# [Exercise objective]
Return the listing below exactly as it stands. Pictures stay out.

# [Dataset excerpt]
---*---

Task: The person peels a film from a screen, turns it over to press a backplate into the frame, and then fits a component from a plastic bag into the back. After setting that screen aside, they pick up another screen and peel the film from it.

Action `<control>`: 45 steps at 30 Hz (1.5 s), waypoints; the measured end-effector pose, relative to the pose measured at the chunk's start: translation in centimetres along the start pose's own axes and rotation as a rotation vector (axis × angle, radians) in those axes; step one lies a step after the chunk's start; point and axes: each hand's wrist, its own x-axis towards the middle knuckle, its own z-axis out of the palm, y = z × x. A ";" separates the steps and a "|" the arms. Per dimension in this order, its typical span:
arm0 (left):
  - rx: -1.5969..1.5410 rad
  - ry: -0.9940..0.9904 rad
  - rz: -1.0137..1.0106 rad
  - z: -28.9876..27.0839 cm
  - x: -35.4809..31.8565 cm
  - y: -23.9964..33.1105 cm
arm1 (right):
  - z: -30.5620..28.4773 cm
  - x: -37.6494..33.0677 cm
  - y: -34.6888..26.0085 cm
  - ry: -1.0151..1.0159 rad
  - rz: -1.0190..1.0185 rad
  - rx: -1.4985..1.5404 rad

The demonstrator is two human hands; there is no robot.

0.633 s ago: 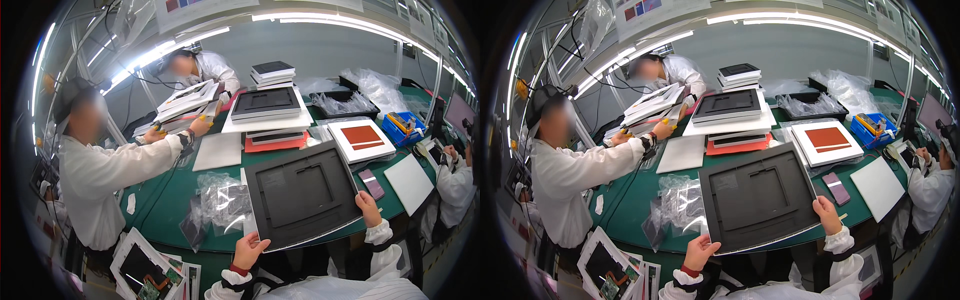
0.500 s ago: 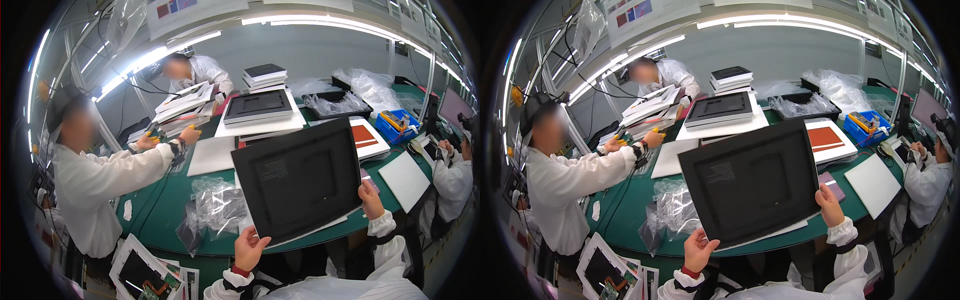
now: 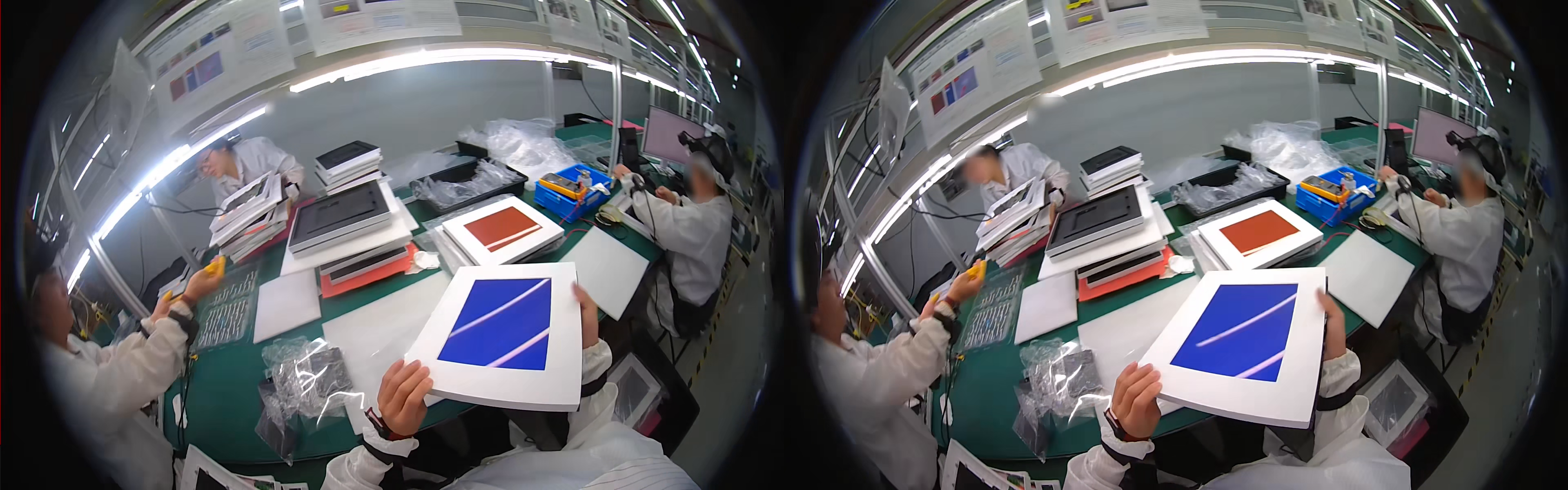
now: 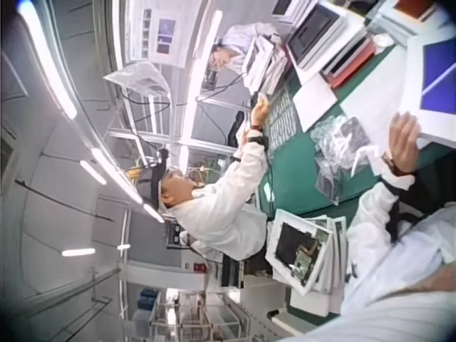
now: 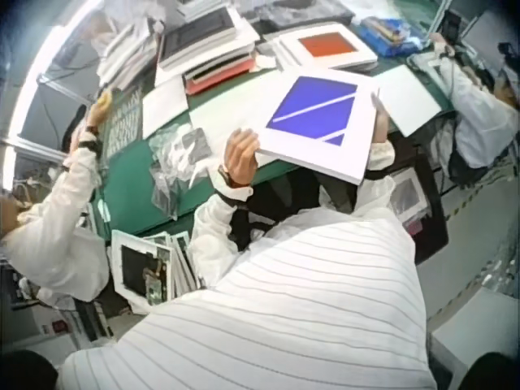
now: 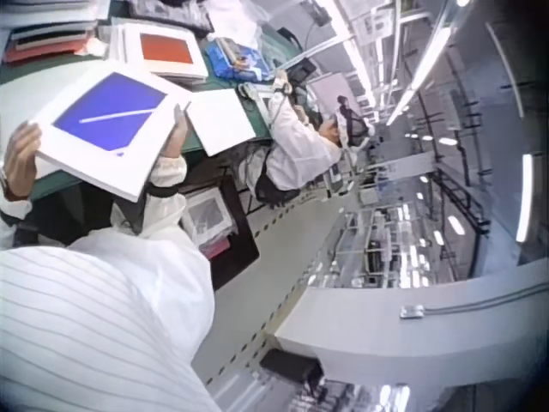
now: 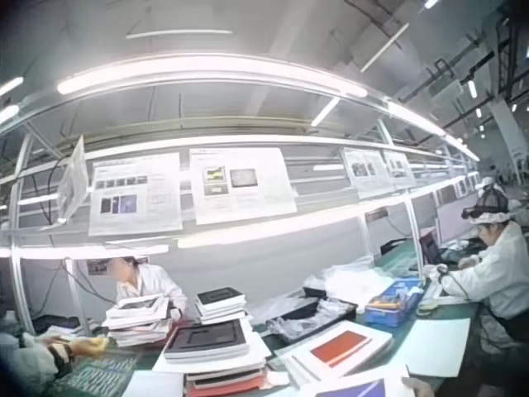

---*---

# [Output for this exercise]
Task: The person peels a film from a screen, turns it over to press a backplate into the frame, and then fits a component from a plastic bag into the back. After setting that screen aside, they pick up another screen and peel the film from it.

Action `<control>`: 45 steps at 30 Hz (1.5 s), waypoints; the measured end-effector pose, relative to the pose measured at the chunk's start: translation in centimetres along the start pose's own axes and rotation as a rotation vector (axis × angle, radians) in those axes; step one lies a step after the chunk's start; point and axes: each hand's wrist, its own x-axis towards the middle knuckle, its own z-axis out of the palm, y = z × x. A ";" separates the steps and a "|" the arms. Per dimension in this order, its typical span:
arm0 (left):
  - rx: -1.5969..1.5410 rad
  - ry: -0.9940..0.9904 rad
  - rz: -1.0137..1.0106 rad
  - z: -28.9876..27.0839 cm
  - x: -35.4809..31.8565 cm
  - y: -23.9964..33.1105 cm
arm1 (right):
  - z: -30.5620..28.4773 cm
  - x: -37.6494..33.0677 cm
  - y: -34.6888..26.0085 cm
  - ry: -1.0151..1.0159 rad
  - rz: -1.0190..1.0185 rad
  - rx: -1.4985..1.5404 rad

The demonstrator is two human hands; there is no robot.

0.633 s ago: 
0.500 s ago: 
now: 
now: 
now: 
now: 
now: 

The output for this exercise is finished.